What is a pipeline and baseline in machine learning algorithms?

This article is from Quora, and the original link is here.

先简单概括一下原文:

  • Pipeline指的是一整套流程,从得到数据,加工成能用的数据,通过一套算法进行训练直至最终输出的这个完整过程。
  • 而与此相对,baseline指的是一个用作对比的非常simple的方案,通常是以一些市面上流行的基础算法为核心的方案,其作用就是为了让你有一个参照,看看自己到底做到了多好

下面是Prasoon Goyal大佬的原答案:

A machine learning algorithm usually takes clean (and often tabular) data, and learns some pattern in the data, to make predictions on new data. However, when ML is used in real-world applications, the raw information that you get from the real-world is often not ready to be fed into the ML algorithm. So you need to preprocess that information to create input data for the ML algorithm. Similarly, the output of the ML algorithm by itself is just some number in software, which will need to be processed to perform some action in the real-world.

Let’s take the example of self-driving cars. Say you have cameras mounted on a car, and you want to predict the optimal steering angle given the images from the camera and the speed of the car. Now once you have collected the data, you will have a set of images from the camera, and you will have the speed of the car at various time points. You will need to align the images with the speed of the car based on the timestamp. Secondly, if you are learning in the supervised setting, you would also have recorded the steering angles of the human drivers while collecting the above data. Again, these need to be aligned with the images and the speed data according to timestamp. What you have done so far is preprocessing — there is no machine learning yet. Now comes the machine learning part — say you train a neural network that is fed these images and corresponding speeds and is trained to predict the optimal steering angle. This is you ML algorithm. Once you’ve trained it, for new data, you perform the preprocessing by aligning camera images and speeds, and feed to the neural network. The neural network outputs a steering angle on a computer screen. Now you need to take this output and actually rewire your car in a way such that the steering wheel rotates based on this output. This part is again not ML.
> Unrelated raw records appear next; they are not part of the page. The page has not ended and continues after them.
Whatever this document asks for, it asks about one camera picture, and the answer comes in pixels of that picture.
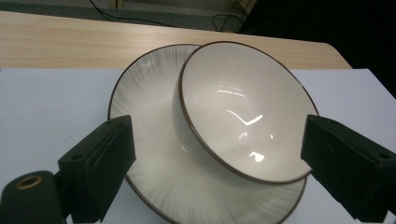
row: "table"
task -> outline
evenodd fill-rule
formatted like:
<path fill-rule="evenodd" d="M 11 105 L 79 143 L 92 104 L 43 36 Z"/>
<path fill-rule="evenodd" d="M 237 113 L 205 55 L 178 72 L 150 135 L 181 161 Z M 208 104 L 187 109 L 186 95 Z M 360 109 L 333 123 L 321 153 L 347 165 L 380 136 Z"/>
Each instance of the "table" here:
<path fill-rule="evenodd" d="M 125 68 L 163 46 L 228 40 L 263 50 L 289 69 L 351 68 L 328 44 L 261 36 L 5 11 L 0 31 L 0 67 Z"/>

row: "dish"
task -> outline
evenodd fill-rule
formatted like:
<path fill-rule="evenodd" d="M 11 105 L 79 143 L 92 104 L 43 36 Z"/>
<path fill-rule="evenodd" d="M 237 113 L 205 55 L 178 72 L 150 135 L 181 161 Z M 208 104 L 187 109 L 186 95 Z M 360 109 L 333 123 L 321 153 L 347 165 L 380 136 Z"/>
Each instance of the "dish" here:
<path fill-rule="evenodd" d="M 108 116 L 129 114 L 134 128 L 136 161 L 129 183 L 174 223 L 278 223 L 299 202 L 305 178 L 282 185 L 251 181 L 178 139 L 174 91 L 183 63 L 197 48 L 155 49 L 133 62 L 116 84 Z"/>
<path fill-rule="evenodd" d="M 235 42 L 201 46 L 183 65 L 178 95 L 196 137 L 238 174 L 276 183 L 309 174 L 301 145 L 306 116 L 318 112 L 274 58 Z"/>
So this entire framework from converting raw data to data usable by ML algorithm, training an ML algorithm, and finally using the output of the ML algorithm to perform actions in the real-world is the pipeline. It is called a pipeline because it is analogous to physical pipelines — just as a liquid passes through one pipe, entering the next, sequentially, our data goes through one stage, entering into the next, sequentially.


Baseline, on the other hand, is a totally unrelated concept. Let’s say you want to do part-of-speech tagging — given an English text, tag each word as noun, pronoun, verb, etc. Note that this is non-trivial because a lot of words could belong to several parts-of-speech, based on the context, e.g. building.

Now, you train an ML model, and you get an accuracy of 80%. Is that good? You can’t answer that question unless you compare your accuracy to something else. That “something else” is the baseline. Sometimes, you pick a simple baseline. So for the example above, a simple baseline could be to just tag each word with its most common part-of-speech. Or you can use existing popular algorithms for that task as the baseline. The choice of the baseline depends on your objective. The goal is to either beat the baseline, if the goal of your work is to improve accuracy, or get results comparable to the baseline while improving some other aspect of the algorithm (like training time, prediction time, memory usage, etc.)